Each partition continues to function as an independent cluster, with all partitions remaining in AVAILABLE mode. This means that each partition may only see a part of the data, and each partition could write conflicting updates in the cache. During a partition merge these conflicts are automatically resolved by utilising the ConflictManager and the configured EntryMergePolicy.

When a split is detected each partition does not start a rebalance immediately, but first it checks whether it should enter DEGRADED mode instead:

• If at least one segment has lost all its owners (meaning at least numOwners nodes left since the last rebalance ended), the partition enters DEGRADED mode.

• If the partition does not contain a simple majority of the nodes (floor(numNodes/2) + 1) in the latest stable topology, the partition also enters DEGRADED mode.

• Otherwise the partition keeps functioning normally, and it starts a rebalance.

The stable topology is updated every time a rebalance operation ends and the coordinator determines that another rebalance is not necessary.

These rules ensures that at most one partition stays in AVAILABLE mode, and the other partitions enter DEGRADED mode.

When a partition is in DEGRADED mode, it only allows access to the keys that are wholly owned:

• Requests (reads and writes) for entries that have all the copies on nodes within this partition are honoured.

• Requests for entries that are partially or totally owned by nodes that disappeared are rejected with an AvailabilityException.

This guarantees that partitions cannot write different values for the same key (cache is consistent), and also that one partition can not read keys that have been updated in the other partitions (no stale data).

To exemplify, consider the initial cluster M = {A, B, C, D}, configured in distributed mode with numOwners = 2. Further on, consider three keys k1, k2 and k3 (that might exist in the cache or not) such that owners(k1) = {A,B}, owners(k2) = {B,C} and owners(k3) = {C,D}. Then the network splits in two partitions, N1 = {A, B} and N2 = {C, D}, they enter DEGRADED mode and behave like this:

• on N1, k1 is available for read/write, k2 (partially owned) and k3 (not owned) are not available and accessing them results in an AvailabilityException

• on N2, k1 and k2 are not available for read/write, k3 is available

A relevant aspect of the partition handling process is the fact that when a split brain happens, the resulting partitions rely on the original segment mapping (the one that existed before the split brain) in order to calculate key ownership. So it doesn’t matter if k1, k2, or k3 already existed cache or not, their availability is the same.

If at a further point in time the network heals and N1 and N2 partitions merge back together into the initial cluster M, then M exits the degraded mode and becomes fully available again. During this merge operation, because M has once again become fully available, the ConflictManager and the configured EntryMergePolicy are used to check for any conflicts that may have occurred in the interim period between the split brain occurring and being detected.

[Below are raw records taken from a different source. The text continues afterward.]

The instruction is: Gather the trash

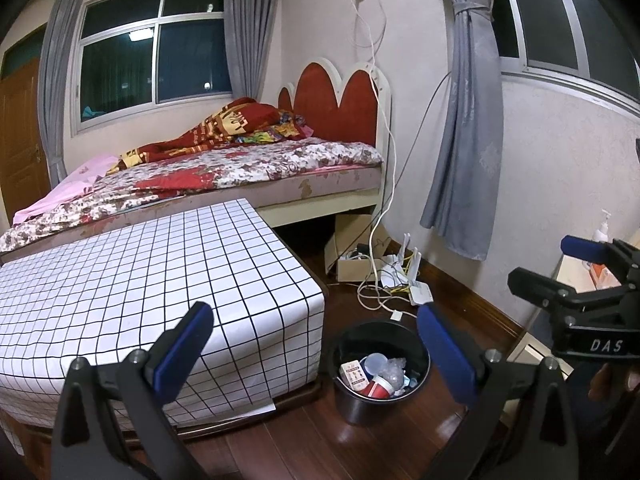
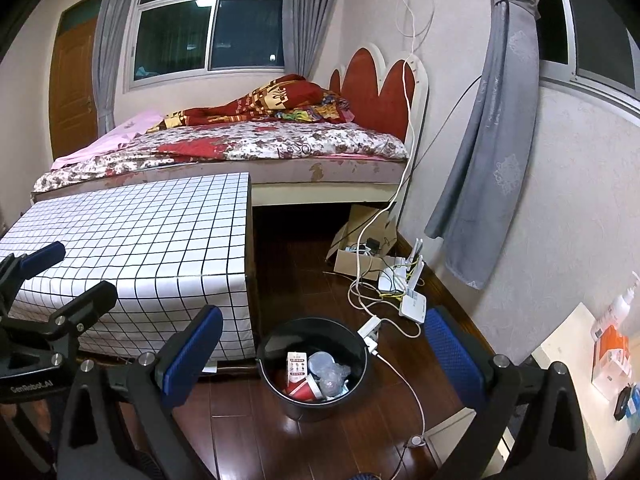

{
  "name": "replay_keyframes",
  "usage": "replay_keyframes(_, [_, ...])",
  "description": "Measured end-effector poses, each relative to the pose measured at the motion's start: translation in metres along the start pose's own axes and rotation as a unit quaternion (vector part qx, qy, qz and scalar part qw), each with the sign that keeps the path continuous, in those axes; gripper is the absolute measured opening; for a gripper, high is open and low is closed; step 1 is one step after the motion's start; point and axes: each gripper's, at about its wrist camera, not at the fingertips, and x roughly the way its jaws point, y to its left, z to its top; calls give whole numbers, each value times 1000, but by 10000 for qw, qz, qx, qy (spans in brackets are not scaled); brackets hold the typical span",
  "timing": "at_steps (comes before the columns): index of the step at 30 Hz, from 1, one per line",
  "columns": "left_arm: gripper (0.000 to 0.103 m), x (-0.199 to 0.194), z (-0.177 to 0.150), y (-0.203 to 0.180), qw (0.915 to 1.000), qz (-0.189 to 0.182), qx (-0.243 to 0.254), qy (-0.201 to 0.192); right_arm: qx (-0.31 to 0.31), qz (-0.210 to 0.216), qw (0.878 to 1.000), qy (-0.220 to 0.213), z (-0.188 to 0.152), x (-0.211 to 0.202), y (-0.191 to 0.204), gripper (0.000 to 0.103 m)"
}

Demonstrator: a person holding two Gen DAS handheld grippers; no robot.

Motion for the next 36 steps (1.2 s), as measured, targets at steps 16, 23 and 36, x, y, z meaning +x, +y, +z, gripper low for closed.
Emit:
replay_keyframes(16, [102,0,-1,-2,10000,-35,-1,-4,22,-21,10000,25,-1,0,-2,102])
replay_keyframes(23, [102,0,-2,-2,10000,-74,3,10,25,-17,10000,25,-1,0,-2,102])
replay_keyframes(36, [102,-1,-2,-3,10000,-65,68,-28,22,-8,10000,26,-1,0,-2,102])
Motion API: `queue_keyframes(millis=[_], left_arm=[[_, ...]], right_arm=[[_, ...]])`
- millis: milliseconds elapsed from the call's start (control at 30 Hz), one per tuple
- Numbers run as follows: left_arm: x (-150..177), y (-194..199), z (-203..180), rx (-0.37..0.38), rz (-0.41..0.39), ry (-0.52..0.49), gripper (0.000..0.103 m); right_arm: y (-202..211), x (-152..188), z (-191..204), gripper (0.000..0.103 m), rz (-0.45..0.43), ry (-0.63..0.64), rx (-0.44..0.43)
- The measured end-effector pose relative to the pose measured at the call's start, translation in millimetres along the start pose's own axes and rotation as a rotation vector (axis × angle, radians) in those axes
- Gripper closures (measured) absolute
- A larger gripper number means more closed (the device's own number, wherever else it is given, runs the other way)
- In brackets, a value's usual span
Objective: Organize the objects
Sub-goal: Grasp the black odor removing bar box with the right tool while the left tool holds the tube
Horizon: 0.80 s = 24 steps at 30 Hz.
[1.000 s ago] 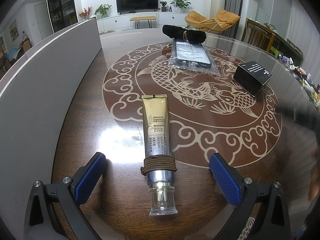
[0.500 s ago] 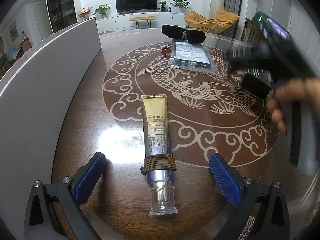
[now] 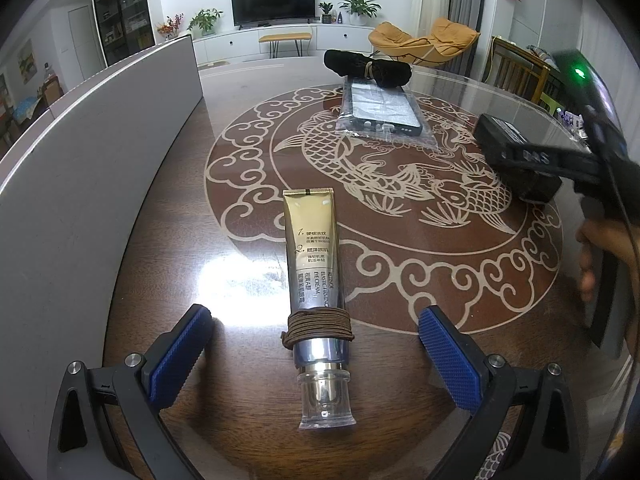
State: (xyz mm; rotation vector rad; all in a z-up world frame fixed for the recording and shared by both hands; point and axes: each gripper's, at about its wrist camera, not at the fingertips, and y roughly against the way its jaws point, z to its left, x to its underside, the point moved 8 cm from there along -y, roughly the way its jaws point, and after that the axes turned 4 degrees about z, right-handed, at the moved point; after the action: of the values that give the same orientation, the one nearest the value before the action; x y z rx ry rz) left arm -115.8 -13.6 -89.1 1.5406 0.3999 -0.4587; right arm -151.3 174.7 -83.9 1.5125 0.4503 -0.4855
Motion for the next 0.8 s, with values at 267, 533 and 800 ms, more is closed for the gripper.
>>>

As another example, the cluster could split in two partitions O1 = {A, B, C} and O2 = {D}, partition O1 will stay fully available (rebalancing cache entries on the remaining members). Partition O2, however, will detect a split and enter the degraded mode. Since it doesn’t have any fully owned keys, it will reject any read or write operation with an AvailabilityException.

If afterwards partitions O1 and O2 merge back into M, then the ConflictManager attempts to resolve any conflicts and D once again becomes fully available.

Partitions are handled in the same manner as DENY_READ_WRITES, except that when a partition is in DEGRADED mode read operations on a partially owned key WILL not throw an AvailabilityException.

##### Current limitations

Two partitions could start up isolated, and as long as they don’t merge they can read and write inconsistent data. In the future, we will allow custom availability strategies (e.g. check that a certain node is part of the cluster, or check that an external machine is accessible) that could handle that situation as well.

#### 3.1.2. Successive nodes stopped

As mentioned in the previous section, Infinispan can’t detect whether a node left the JGroups view because of a process/machine crash, or because of a network failure: whenever a node leaves the JGroups cluster abruptly, it is assumed to be because of a network problem.

If the configured number of copies (numOwners) is greater than 1, the cluster can remain available and will try to make new replicas of the data on the crashed node. However, other nodes might crash during the rebalance process. If more than numOwners nodes crash in a short interval of time, there is a chance that some cache entries have disappeared from the cluster altogether. In this case, with the DENY_READ_WRITES or ALLOW_READS strategy enabled, Infinispan assumes (incorrectly) that there is a split brain and enters DEGRADED mode as described in the split-brain section.

The administrator can also shut down more than numOwners nodes in rapid succession, causing the loss of the data stored only on those nodes. When the administrator shuts down a node gracefully, Infinispan knows that the node can’t come back. However, the cluster doesn’t keep track of how each node left, and the cache still enters DEGRADED mode as if those nodes had crashed.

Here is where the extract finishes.